I wandered over to the bed and fell into it. I meant to call Martha and get her to help me out of my dress, but I felt so beautiful, I just let it be.

(#ulink_fa30916f-ecb3-568b-a8b6-548875aab345)

THE NEXT MORNING MY SKIN would tingle without warning. Every move, every brush or breeze resurrected that warm feeling all over me, and my mind wandered to Clarkson each time it happened.

I caught his eye at breakfast twice, and he was wearing a similarly contented expression on both instances. It felt as if a delicious secret was hovering above us.

Though none of us were sure if the rumors about Tia had been true, I decided to take her expulsion as a cautionary tale and keep last night to myself. The fact that no one knew made it even better, more sacred somehow, and I stored it like a treasure.

The only downside of kissing Clarkson was that it made each moment away from him unbearable. I needed to see him again, touch him again. If anyone had asked me what I did that day, I’d never be able to tell them. Every breath was Clarkson’s, and nothing mattered until I was in my room, dressing for dinner, the promise of seeing him the only thing keeping me together.

My maids were completely in tune with my thoughts on my new look, and tonight’s dress was even better. A honey color, with a high waist and a bottom that belled out behind me. It was maybe a little too extravagant for dinner, but I loved it regardless.

I took my seat in the dining hall, blushing when Clarkson winked at me. I wished there was better lighting in here so I could really see his face. I was jealous of the girls on the other side of the room, with all the fading daylight falling in over their shoulders through the windows.

“She’s glowering again,” Kelsa muttered in my direction.

“Who is?”

“The queen. Look at her.”

I peeked up at the head table. Kelsa was right. The queen looked as if the air itself was irritating her. She picked up a wedge of potato with her fork, eyed it, and slammed it back down on the plate.

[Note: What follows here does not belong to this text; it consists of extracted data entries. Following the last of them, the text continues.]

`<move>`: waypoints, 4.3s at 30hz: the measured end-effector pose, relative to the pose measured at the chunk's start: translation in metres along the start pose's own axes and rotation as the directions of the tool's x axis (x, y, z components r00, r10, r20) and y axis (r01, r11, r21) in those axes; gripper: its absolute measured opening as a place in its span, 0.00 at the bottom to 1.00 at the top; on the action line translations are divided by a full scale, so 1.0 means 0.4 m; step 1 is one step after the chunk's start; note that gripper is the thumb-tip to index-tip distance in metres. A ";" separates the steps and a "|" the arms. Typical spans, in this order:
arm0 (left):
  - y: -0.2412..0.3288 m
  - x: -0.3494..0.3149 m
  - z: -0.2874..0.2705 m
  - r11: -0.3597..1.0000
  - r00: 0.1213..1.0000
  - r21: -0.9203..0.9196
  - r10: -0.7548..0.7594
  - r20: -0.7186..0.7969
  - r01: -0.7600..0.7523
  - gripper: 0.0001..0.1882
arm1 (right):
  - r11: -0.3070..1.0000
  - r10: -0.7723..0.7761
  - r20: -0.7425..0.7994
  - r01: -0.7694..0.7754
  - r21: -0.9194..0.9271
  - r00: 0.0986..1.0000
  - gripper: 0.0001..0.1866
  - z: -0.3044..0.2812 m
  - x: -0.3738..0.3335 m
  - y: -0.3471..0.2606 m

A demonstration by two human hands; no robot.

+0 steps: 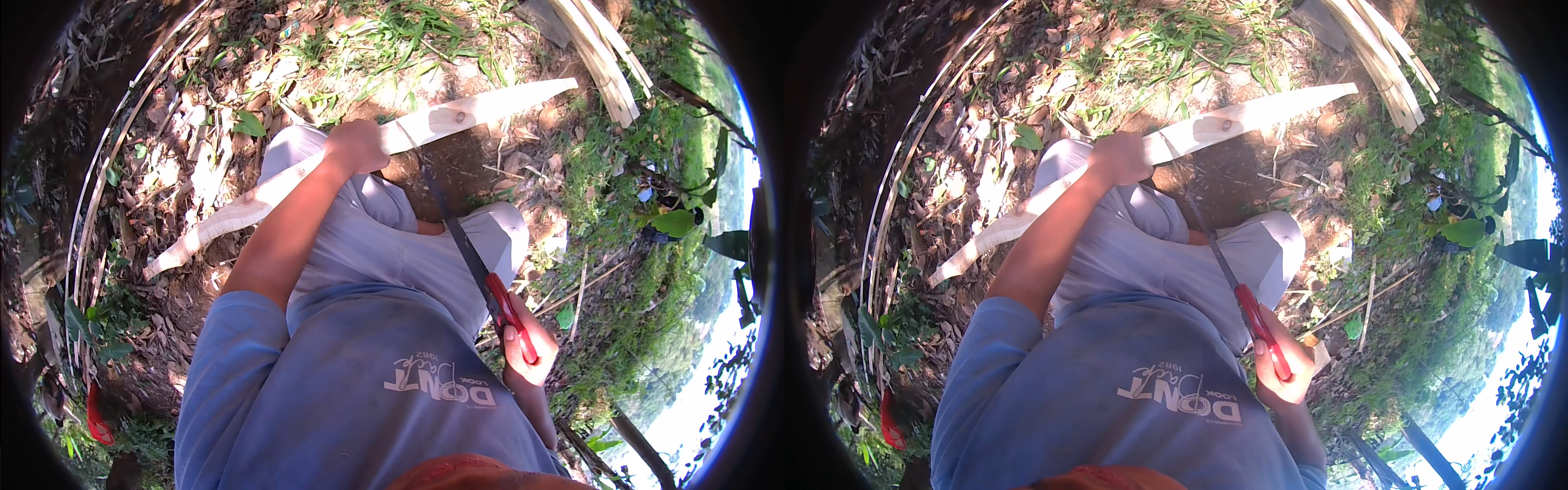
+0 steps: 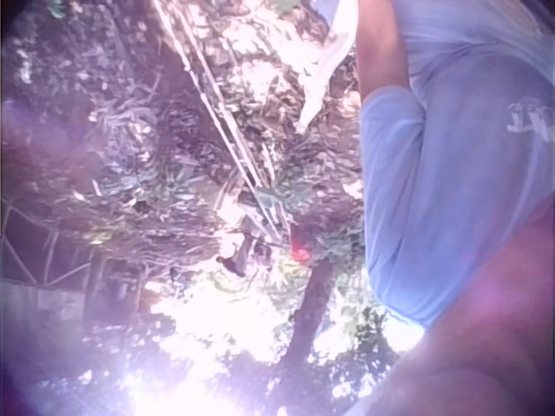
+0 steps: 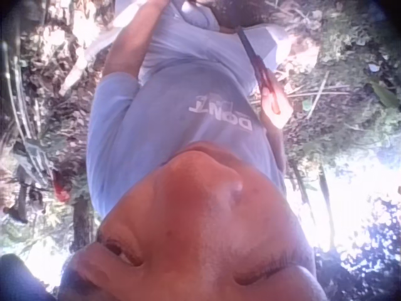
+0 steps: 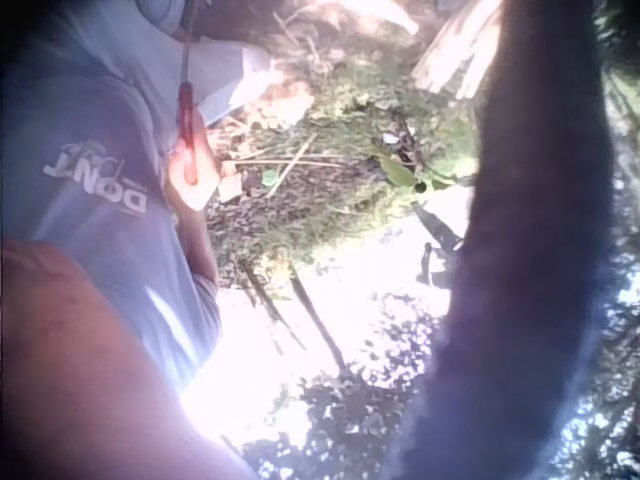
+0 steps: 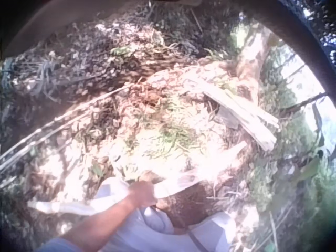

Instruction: The person sits on the ground and uses a red-handled hand saw to cut a long, thin piece of light-colored wood. They hold the wood with their left hand and saw with their right hand, eventually cutting the piece into smaller segments.

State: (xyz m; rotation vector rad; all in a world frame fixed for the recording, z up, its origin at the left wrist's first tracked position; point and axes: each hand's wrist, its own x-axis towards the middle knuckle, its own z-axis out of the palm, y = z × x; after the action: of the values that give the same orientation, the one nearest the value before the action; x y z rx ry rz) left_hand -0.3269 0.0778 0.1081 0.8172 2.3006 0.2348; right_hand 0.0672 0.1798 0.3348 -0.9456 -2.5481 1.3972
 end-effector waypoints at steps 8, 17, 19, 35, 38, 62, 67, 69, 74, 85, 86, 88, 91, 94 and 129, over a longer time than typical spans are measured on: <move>-0.001 0.007 -0.013 0.999 1.000 -0.036 -0.002 0.016 0.003 0.20 | 0.999 0.052 -0.085 -0.052 0.012 0.995 0.23 -0.019 0.032 0.027; -0.004 0.005 -0.019 0.997 1.000 -0.080 -0.003 0.017 0.005 0.21 | 0.995 0.098 -0.113 -0.093 0.048 0.989 0.25 -0.014 0.038 0.022; -0.006 0.007 -0.013 0.996 1.000 -0.085 0.009 0.008 -0.008 0.22 | 0.999 0.031 -0.104 -0.026 0.047 0.994 0.25 0.005 0.022 0.029; -0.009 0.018 -0.003 0.996 1.000 -0.089 0.018 0.016 -0.017 0.26 | 0.974 -0.205 0.005 0.204 -0.098 0.979 0.25 0.195 0.120 0.138; -0.013 0.013 0.005 0.997 1.000 -0.078 -0.003 0.011 0.004 0.26 | 0.991 -0.104 -0.067 0.109 0.082 0.992 0.23 0.251 0.274 0.101; -0.006 0.009 0.000 1.000 1.000 0.002 -0.025 0.016 0.025 0.26 | 0.925 -0.215 -0.183 0.260 0.277 0.959 0.23 0.575 0.702 0.189; 0.002 0.014 -0.006 0.999 0.995 -0.016 -0.027 0.095 0.028 0.29 | 0.938 -0.116 -0.104 0.144 0.317 0.988 0.22 0.524 0.660 0.195; -0.032 0.034 0.009 0.995 1.000 -0.103 0.010 0.010 -0.009 0.28 | 0.931 -0.130 -0.132 0.167 0.326 0.983 0.22 0.487 0.590 0.198; -0.050 0.049 -0.002 0.983 0.998 -0.186 0.020 0.061 -0.008 0.26 | 0.991 0.030 -0.053 -0.023 0.128 0.998 0.23 0.260 0.249 0.209; 0.001 0.017 0.006 1.000 1.000 -0.019 -0.025 0.020 0.025 0.24 | 0.998 0.044 -0.009 -0.044 0.038 0.999 0.22 0.096 0.124 0.105; 0.003 0.014 0.007 1.000 0.999 -0.008 -0.022 0.024 0.022 0.24 | 0.999 0.014 -0.011 -0.014 0.052 1.000 0.22 0.127 0.164 0.108; 0.004 0.008 0.004 1.000 0.999 0.009 -0.027 0.023 0.027 0.23 | 0.997 -0.008 -0.011 0.008 0.083 1.000 0.22 0.195 0.250 0.096; 0.008 0.003 -0.005 1.000 0.999 0.008 -0.025 0.024 0.025 0.24 | 0.979 -0.159 -0.097 0.170 0.116 0.983 0.22 0.293 0.386 0.091; 0.010 -0.010 -0.009 0.999 0.999 0.007 -0.032 0.000 0.032 0.24 | 0.956 -0.219 -0.139 0.241 0.168 0.966 0.20 0.375 0.498 0.102; -0.026 0.024 0.010 0.990 0.998 -0.126 0.052 -0.042 -0.057 0.24 | 0.999 0.049 0.045 -0.050 0.012 0.998 0.22 0.064 0.066 0.096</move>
State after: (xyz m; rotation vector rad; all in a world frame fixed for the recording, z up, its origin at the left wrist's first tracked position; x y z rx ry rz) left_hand -0.3350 0.0755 0.0961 0.8176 2.2754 0.4205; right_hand 0.0554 0.1906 0.2841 -0.9932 -2.5608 1.4623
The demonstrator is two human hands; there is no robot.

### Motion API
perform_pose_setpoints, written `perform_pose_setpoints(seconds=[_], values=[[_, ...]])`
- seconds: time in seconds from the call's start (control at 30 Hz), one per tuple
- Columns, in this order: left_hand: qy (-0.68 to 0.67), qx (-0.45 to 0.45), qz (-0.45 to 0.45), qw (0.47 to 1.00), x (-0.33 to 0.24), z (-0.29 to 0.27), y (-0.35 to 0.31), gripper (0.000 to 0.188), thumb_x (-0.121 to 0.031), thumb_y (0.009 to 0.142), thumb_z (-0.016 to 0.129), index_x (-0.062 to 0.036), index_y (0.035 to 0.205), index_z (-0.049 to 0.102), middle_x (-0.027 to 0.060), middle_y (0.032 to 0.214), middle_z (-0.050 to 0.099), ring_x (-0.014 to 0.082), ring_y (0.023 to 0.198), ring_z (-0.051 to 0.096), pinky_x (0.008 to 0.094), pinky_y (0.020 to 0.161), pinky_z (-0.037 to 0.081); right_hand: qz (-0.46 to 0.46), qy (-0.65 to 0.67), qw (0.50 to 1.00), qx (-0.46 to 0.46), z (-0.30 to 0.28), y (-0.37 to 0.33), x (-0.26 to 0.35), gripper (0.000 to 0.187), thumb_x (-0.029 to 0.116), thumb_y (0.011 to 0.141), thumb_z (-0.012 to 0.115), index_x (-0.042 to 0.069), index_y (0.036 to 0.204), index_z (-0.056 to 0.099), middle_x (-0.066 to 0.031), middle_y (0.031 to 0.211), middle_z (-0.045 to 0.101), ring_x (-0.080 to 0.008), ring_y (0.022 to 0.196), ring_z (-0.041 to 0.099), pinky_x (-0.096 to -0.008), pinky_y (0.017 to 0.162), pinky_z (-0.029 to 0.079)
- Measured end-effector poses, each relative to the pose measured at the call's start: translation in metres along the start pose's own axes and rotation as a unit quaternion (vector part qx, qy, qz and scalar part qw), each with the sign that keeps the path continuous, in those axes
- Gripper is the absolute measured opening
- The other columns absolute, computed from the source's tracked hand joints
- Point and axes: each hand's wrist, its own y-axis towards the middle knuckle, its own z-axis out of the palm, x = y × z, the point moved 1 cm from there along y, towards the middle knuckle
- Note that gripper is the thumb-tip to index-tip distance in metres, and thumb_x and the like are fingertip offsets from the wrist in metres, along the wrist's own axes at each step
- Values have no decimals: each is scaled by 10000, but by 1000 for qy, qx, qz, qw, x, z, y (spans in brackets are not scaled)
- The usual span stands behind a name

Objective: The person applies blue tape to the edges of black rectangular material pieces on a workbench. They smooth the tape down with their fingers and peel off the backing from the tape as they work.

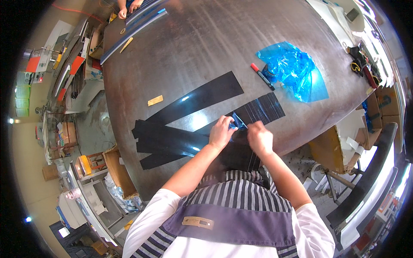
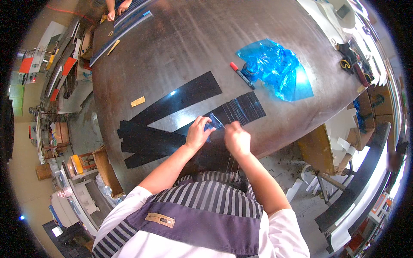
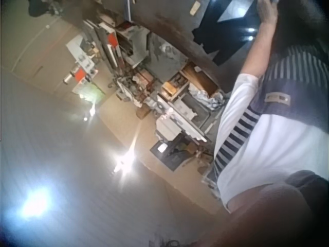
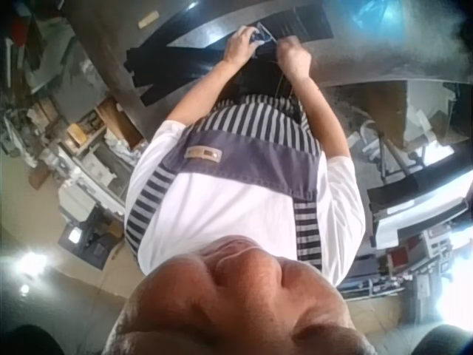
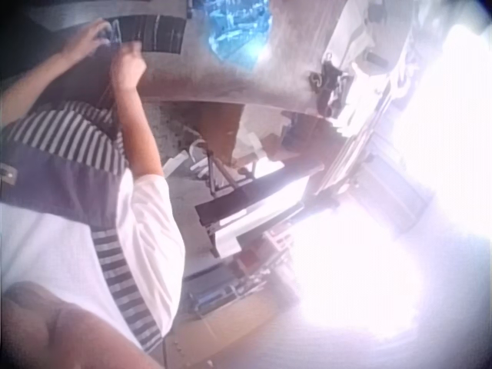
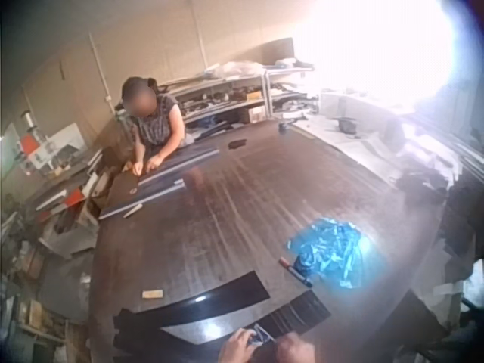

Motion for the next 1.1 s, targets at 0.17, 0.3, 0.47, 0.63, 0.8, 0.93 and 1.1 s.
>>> perform_pose_setpoints(seconds=[0.17, 0.3, 0.47, 0.63, 0.8, 0.93, 1.1], values=[[26, 2, -38, 999, -12, -2, 0, 335, -49, 736, 777, -83, 1025, 612, 123, 1222, 530, 353, 979, 638, 424, 798, 540, -78, 59, 993, 63, -3, -4, 3, 35, 102, 828, 615, 95, 844, 645, -100, 852, 570, -311, 736, 653, -430, 642, 544], [42, 89, 37, 994, -12, -13, 9, 295, 14, 754, 718, -67, 1013, 605, 101, 1241, 566, 298, 982, 650, 365, 834, 542, 9, 159, 986, -40, -10, 8, -8, 103, 83, 877, 606, 54, 950, 672, -124, 988, 657, -330, 939, 625, -416, 836, 509], [-344, -117, -225, 904, 52, -4, 17, 97, -112, 955, 583, -52, 1030, 569, 50, 985, 650, 124, 940, 605, 299, 830, 489, 126, 225, 966, -17, -3, 8, -17, 149, 106, 922, 586, 37, 1037, 650, -151, 930, 688, -349, 897, 650, -401, 812, 516], [42, -55, -87, 994, 17, -22, 18, 479, -352, 722, 852, -92, 1075, 660, 171, 988, 661, 360, 892, 656, 424, 779, 525, 240, 336, 910, -31, 8, 11, -30, 152, 92, 966, 583, 15, 1089, 629, -90, 845, 688, -145, 800, 669, -299, 740, 522], [68, -46, -92, 992, 15, -32, 20, 231, -266, 713, 830, -118, 831, 699, 77, 857, 627, 315, 844, 647, 418, 712, 511, 247, 345, 905, -21, 12, 15, -36, 155, 91, 952, 591, 23, 1084, 635, -99, 835, 697, -166, 774, 685, -300, 715, 524], [-19, 141, -5, 990, -7, -28, 14, 226, -223, 681, 850, -90, 801, 712, 90, 817, 623, 300, 814, 646, 376, 717, 503, 260, 334, 906, -2, 9, 21, -36, 173, 119, 935, 597, 37, 1077, 650, -151, 865, 714, -261, 785, 712, -337, 729, 534], [-79, 54, -2, 995, 1, -8, 9, 200, -211, 745, 806, -65, 836, 705, 108, 859, 643, 306, 850, 653, 378, 758, 512, 99, 160, 981, -57, -2, 23, -30, 117, 102, 887, 610, 57, 974, 674, -130, 893, 667, -311, 823, 678, -388, 710, 539]])
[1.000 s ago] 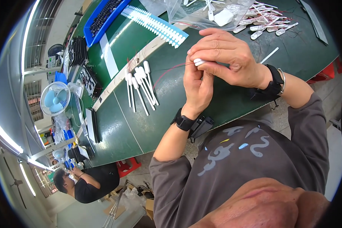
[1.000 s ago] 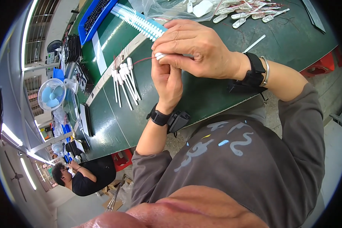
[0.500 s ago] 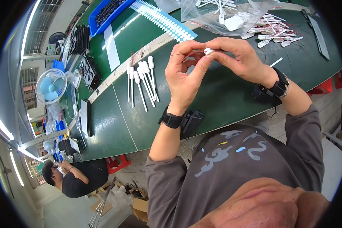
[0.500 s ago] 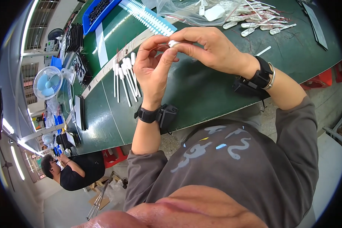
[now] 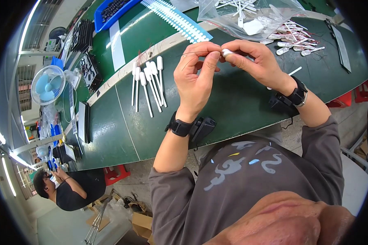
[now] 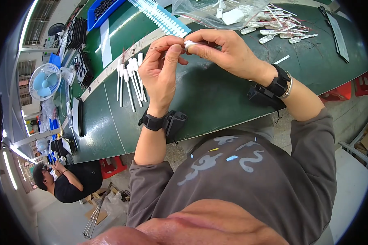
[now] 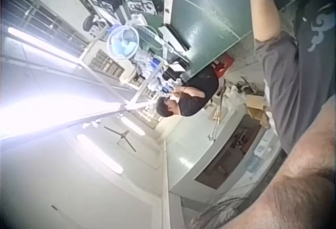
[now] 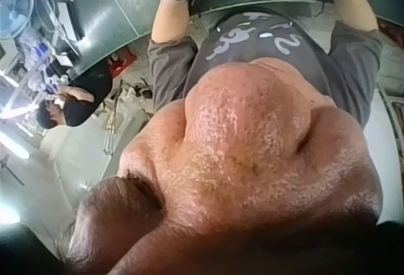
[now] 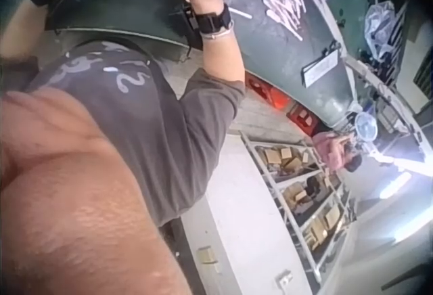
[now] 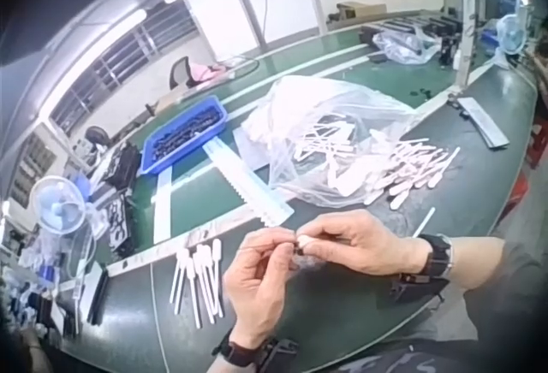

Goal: The person picks up a white plastic component and a white plastic rod, joining them together by hand. They then thread a thin red wire through the assembly before placing the finished piece on the green work surface.

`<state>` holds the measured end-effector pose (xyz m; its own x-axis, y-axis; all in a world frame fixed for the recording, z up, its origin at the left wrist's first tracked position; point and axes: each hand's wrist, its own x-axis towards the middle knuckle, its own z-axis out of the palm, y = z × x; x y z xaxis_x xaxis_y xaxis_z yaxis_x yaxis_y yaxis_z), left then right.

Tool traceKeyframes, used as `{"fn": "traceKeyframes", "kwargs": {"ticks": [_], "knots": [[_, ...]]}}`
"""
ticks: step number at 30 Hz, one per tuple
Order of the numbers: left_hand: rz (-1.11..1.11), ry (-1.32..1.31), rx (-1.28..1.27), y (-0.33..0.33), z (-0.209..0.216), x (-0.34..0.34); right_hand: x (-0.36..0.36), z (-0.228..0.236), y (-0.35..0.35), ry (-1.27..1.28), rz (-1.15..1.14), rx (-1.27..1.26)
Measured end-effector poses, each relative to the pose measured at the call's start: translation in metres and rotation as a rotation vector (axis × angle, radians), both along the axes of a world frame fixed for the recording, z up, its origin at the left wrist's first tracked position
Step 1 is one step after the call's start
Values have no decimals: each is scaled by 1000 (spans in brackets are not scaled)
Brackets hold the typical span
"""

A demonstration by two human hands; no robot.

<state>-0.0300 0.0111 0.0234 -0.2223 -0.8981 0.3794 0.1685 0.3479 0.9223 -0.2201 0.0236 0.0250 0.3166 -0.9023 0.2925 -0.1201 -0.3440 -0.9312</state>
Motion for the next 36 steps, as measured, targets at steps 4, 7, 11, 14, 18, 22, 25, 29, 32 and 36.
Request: {"fn": "traceKeyframes", "kwargs": {"ticks": [4, 7, 11, 14, 18, 22, 25, 29, 32, 36], "knots": [[13, -19, -5, -1, -1, -1, 1, -3, -2, 16, -10, -28], [36, -62, -21, -2, -2, 1, 0, -4, -2, 44, -28, -53], [99, -189, -131, -5, -3, 2, -2, -1, -2, 100, -56, -45], [157, -282, -275, -7, -3, 1, -1, -1, -2, 106, -57, -15], [193, -373, -473, -10, -2, 2, 1, -6, -3, 71, -50, -26], [205, -411, -520, -12, -5, 2, 2, -10, -5, -37, 4, 82], [204, -433, -579, -14, -7, 2, 0, -13, -8, -110, 117, 124], [177, -485, -565, -15, -7, 7, 1, -17, -11, -101, 151, 118], [115, -508, -553, -18, -5, 12, 0, -9, -10, -72, 183, 201], [33, -508, -490, -19, -2, 17, 1, -3, -9, -65, 216, 334]]}}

I saw a few of the girls start at the sound.

“I wonder what happened,” I whispered back.

“I don’t think anything happened. She’s one of those people who can’t be happy. If the king sent her on a break every other week, it wouldn’t be enough. She won’t be satisfied until we’re all gone.” Kelsa was full of contempt for the queen and her vexing disposition. I understood why, of course. Still, for Clarkson’s sake, I couldn’t bring myself to hate her.

“I wonder what she’ll do once Clarkson chooses,” I questioned aloud.